A vision-language pipeline that answers natural-language questions about radiology images, grounding answers in the image content. Built around a fine-tuned BLIP model and a multi-step reasoning agent.
⚠️ Research and educational project. Not a medical device.
| Stage | What | Result |
|---|---|---|
| Baseline | Pretrained BLIP on medical VQA | Open F1 0.05, Closed acc 0.57 |
| Fine-tuning | BLIP fine-tuned on VQA-RAD | Open F1 0.30 (6×), Closed acc 0.61 |
| Agent | Multi-step reasoning (plan→perceive→synthesize) | coherent multi-step answers |
| Demo | Streaming Gradio interface | real-time responses |
General vision-language models fail on medical images. A pretrained BLIP scored just 0.05 token-F1 on open-ended VQA-RAD questions — it answered "blurry" for modality and "none" for a clear lesion. This project fine-tunes BLIP on medical data and wraps it in a reasoning agent.
VQA-RAD — 315 radiology images (X-ray, CT, MRI) with ~3500 question/answer pairs across categories: presence, position, abnormality, modality, organ, size, and more.
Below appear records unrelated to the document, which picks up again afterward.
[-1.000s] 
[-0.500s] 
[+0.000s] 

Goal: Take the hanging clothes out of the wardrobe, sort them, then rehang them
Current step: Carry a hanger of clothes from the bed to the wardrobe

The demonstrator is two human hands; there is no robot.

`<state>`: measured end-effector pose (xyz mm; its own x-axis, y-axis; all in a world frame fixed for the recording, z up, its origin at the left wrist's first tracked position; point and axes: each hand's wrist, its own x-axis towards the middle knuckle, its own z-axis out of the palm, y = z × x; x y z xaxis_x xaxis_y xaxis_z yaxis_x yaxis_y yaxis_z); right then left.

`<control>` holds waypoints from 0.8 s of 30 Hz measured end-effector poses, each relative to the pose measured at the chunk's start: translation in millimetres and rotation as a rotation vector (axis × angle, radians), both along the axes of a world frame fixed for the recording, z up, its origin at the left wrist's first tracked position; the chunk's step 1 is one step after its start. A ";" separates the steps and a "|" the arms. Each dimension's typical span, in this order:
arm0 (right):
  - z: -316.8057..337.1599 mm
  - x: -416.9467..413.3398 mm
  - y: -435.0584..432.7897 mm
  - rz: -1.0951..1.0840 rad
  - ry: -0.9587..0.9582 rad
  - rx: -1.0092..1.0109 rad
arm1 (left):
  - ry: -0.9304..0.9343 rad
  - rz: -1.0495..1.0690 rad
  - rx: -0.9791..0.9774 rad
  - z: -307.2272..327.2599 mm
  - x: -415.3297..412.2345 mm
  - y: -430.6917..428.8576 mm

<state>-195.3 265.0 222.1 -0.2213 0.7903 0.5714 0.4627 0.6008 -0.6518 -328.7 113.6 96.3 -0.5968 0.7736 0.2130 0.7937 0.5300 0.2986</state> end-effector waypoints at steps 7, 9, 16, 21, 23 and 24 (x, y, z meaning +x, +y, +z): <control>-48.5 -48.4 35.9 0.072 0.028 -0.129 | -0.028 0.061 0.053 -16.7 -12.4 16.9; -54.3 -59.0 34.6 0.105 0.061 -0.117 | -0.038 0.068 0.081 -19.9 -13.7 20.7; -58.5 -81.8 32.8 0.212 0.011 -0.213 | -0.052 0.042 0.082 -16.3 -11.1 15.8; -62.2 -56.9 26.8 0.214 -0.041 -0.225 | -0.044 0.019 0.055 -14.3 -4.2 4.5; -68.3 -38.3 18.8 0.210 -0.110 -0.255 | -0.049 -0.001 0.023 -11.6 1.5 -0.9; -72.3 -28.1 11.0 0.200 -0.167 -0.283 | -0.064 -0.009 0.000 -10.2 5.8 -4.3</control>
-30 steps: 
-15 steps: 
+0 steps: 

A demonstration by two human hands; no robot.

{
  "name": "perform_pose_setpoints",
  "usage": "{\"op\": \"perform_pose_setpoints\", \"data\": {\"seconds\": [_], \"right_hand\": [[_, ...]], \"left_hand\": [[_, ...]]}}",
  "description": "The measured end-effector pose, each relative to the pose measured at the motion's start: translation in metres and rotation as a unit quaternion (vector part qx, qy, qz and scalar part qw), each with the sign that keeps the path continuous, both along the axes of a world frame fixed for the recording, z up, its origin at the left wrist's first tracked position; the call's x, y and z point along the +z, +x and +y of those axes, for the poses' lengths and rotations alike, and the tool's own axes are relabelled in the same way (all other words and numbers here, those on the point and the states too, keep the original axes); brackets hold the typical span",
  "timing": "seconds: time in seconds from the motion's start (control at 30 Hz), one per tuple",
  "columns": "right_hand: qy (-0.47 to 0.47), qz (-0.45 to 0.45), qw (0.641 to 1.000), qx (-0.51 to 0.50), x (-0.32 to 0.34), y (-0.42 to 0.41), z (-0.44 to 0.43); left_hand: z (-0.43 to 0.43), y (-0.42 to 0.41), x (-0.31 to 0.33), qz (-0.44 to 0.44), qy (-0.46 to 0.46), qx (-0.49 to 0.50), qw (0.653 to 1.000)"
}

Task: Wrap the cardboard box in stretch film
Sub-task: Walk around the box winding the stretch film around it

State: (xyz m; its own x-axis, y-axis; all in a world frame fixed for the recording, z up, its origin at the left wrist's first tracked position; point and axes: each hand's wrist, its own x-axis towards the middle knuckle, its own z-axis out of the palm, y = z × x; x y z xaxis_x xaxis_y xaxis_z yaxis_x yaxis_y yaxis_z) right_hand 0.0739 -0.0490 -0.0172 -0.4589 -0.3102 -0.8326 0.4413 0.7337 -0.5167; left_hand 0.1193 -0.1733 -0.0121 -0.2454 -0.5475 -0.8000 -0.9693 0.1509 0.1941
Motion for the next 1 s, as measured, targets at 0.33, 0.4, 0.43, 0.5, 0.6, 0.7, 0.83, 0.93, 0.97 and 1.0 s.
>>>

Questions are closed (yes/no) or open-ended.
- Baseline evaluation: measured pretrained BLIP separately on closed (exact-match accuracy) and open (token-overlap F1) questions to expose where it fails.
- Fine-tuning: trained BLIP's generative VQA head on the VQA-RAD train split (5 epochs, lr 2e-5), teaching it medical vocabulary.
- Reasoning agent: an LLM (Gemini) decomposes a complex question into sub-questions, BLIP answers each (perception), and the LLM synthesizes a coherent final response — surfacing uncertainty when BLIP's evidence conflicts.
- Streaming demo: a Gradio interface streams the agent's reasoning and answer token-by-token via Python generators.
| Metric | Pretrained BLIP | Fine-tuned BLIP |
|---|---|---|
| Open token-F1 | 0.047 | 0.295 |
| Closed accuracy | 0.568 | 0.614 |
Fine-tuning improved open-question performance 6×. The absolute score (~0.30) reflects how hard open-ended medical VQA is — the gain over baseline is the key result, not a solved task.
- Open-ended answers are scored with token-overlap F1 (partial credit), which is fairer than exact match but still imperfect for medical synonyms.
- The reasoning agent improves answer structure and surfaces uncertainty; it does not increase raw accuracy beyond the underlying BLIP model.
- The fine-tuned model can still produce confident wrong answers — not for clinical use.
Python, PyTorch, HuggingFace Transformers (BLIP), Google Gemini, Gradio
python3 -m venv .venv
source .venv/bin/activate
pip install -r requirements.txtVQA-RAD is not included — download it from the official source or Kaggle.